# Task details
Would you return the lines that run from the start of the data below to the line with "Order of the", both included, exactly as written and without pictures?

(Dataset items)
+ + + +
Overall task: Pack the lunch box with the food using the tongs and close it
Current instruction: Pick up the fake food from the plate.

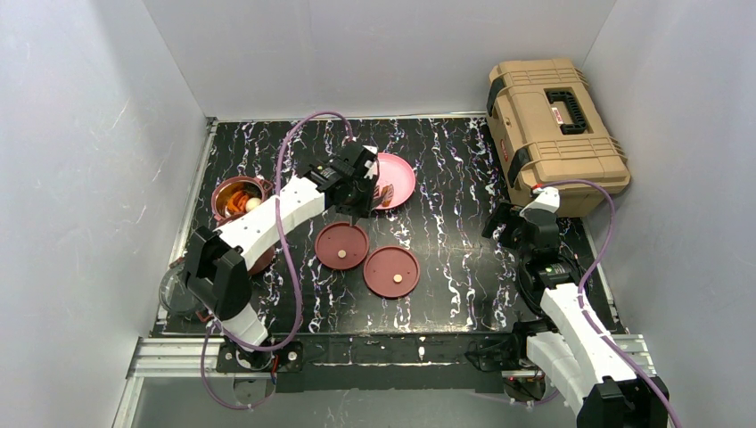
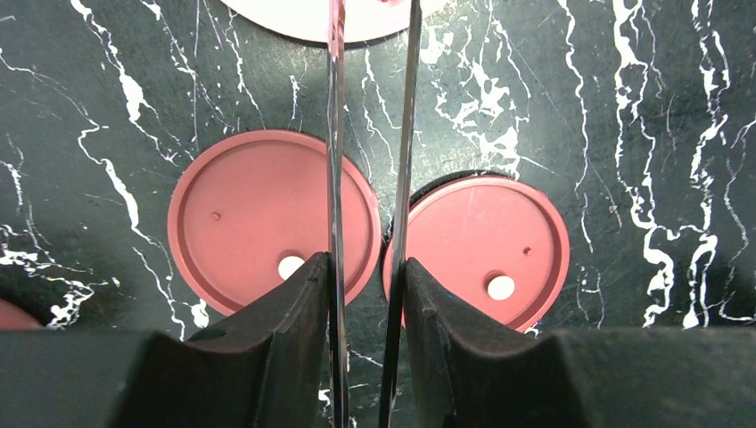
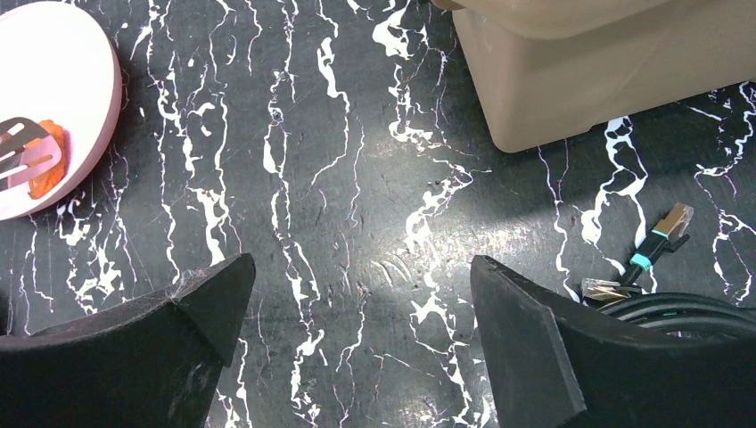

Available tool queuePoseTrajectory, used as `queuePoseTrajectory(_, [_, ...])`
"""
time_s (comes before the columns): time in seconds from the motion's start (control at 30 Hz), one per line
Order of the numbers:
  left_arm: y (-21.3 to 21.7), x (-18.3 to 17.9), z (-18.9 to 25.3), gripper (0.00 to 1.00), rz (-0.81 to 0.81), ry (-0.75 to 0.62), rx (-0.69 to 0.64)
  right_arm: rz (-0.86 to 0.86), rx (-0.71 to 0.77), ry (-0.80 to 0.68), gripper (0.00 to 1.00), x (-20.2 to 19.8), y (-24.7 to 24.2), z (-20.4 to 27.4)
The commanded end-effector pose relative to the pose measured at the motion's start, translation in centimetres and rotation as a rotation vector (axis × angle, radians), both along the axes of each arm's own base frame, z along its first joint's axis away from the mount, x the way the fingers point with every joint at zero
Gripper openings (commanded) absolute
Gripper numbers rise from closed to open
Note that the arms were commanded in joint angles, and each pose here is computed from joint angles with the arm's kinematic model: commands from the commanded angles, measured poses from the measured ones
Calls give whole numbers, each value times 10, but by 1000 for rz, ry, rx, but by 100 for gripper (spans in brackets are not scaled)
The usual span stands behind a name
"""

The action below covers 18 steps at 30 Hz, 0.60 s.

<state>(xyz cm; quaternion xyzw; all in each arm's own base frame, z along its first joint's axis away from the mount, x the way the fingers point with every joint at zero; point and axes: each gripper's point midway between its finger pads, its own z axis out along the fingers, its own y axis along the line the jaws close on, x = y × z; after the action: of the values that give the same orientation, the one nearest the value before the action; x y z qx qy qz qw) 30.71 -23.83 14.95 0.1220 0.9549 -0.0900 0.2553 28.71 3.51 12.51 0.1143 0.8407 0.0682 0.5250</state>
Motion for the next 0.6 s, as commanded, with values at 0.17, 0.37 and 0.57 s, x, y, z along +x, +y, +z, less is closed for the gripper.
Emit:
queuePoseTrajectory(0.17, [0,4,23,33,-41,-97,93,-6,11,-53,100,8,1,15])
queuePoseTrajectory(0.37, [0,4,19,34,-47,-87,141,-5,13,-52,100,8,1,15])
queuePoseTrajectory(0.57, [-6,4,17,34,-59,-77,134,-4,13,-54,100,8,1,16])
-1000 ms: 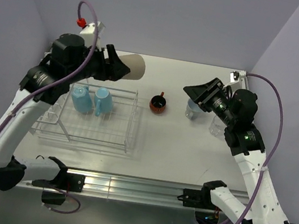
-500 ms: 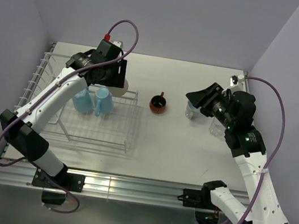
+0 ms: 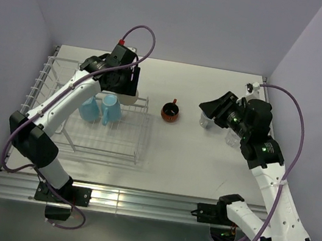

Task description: Load the cups into the dish rack

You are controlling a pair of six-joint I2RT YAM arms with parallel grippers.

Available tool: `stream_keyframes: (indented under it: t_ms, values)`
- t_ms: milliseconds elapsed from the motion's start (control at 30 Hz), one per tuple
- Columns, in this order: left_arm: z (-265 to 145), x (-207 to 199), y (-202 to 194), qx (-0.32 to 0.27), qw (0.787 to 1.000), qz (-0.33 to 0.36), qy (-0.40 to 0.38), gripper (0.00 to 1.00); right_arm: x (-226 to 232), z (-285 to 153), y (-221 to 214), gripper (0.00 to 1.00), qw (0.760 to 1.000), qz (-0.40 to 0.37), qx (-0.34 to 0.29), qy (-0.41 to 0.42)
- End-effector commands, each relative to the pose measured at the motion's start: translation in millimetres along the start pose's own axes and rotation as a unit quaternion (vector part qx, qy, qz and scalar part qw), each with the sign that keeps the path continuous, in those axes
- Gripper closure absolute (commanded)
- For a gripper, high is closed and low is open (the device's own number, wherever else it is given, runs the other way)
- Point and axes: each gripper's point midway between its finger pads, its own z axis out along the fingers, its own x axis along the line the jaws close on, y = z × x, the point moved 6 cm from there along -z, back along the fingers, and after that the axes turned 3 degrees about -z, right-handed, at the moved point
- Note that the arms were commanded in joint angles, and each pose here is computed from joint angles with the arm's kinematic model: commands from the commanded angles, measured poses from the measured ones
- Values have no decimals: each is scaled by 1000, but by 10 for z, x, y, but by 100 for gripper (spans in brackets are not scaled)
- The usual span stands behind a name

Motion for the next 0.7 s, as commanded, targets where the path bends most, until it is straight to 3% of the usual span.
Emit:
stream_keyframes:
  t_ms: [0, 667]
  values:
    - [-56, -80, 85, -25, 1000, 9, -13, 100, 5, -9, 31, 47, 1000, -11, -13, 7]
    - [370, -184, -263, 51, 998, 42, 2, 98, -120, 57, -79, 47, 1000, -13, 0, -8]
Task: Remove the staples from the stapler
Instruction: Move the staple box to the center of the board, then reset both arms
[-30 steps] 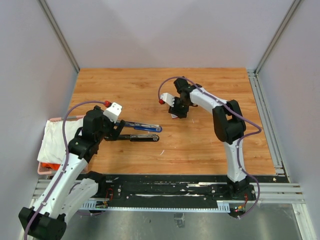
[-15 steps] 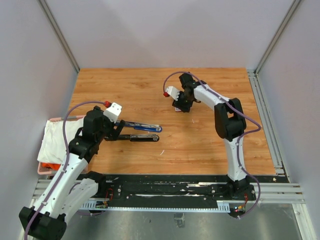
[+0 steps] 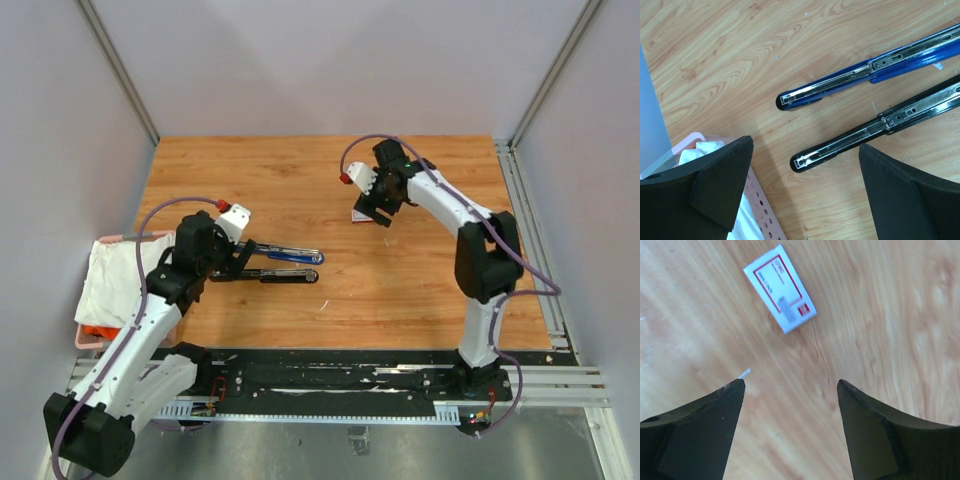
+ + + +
# Written answer
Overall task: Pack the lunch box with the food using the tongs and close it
Current instruction: Pick up the fake food from the plate.


Available tool queuePoseTrajectory, used as `queuePoseTrajectory(_, [_, ...])`
"""
time_s (comes before the columns): time in seconds from the motion's start (control at 30 Hz), one per line
Order of the numbers:

With this, there is nothing more to the exercise.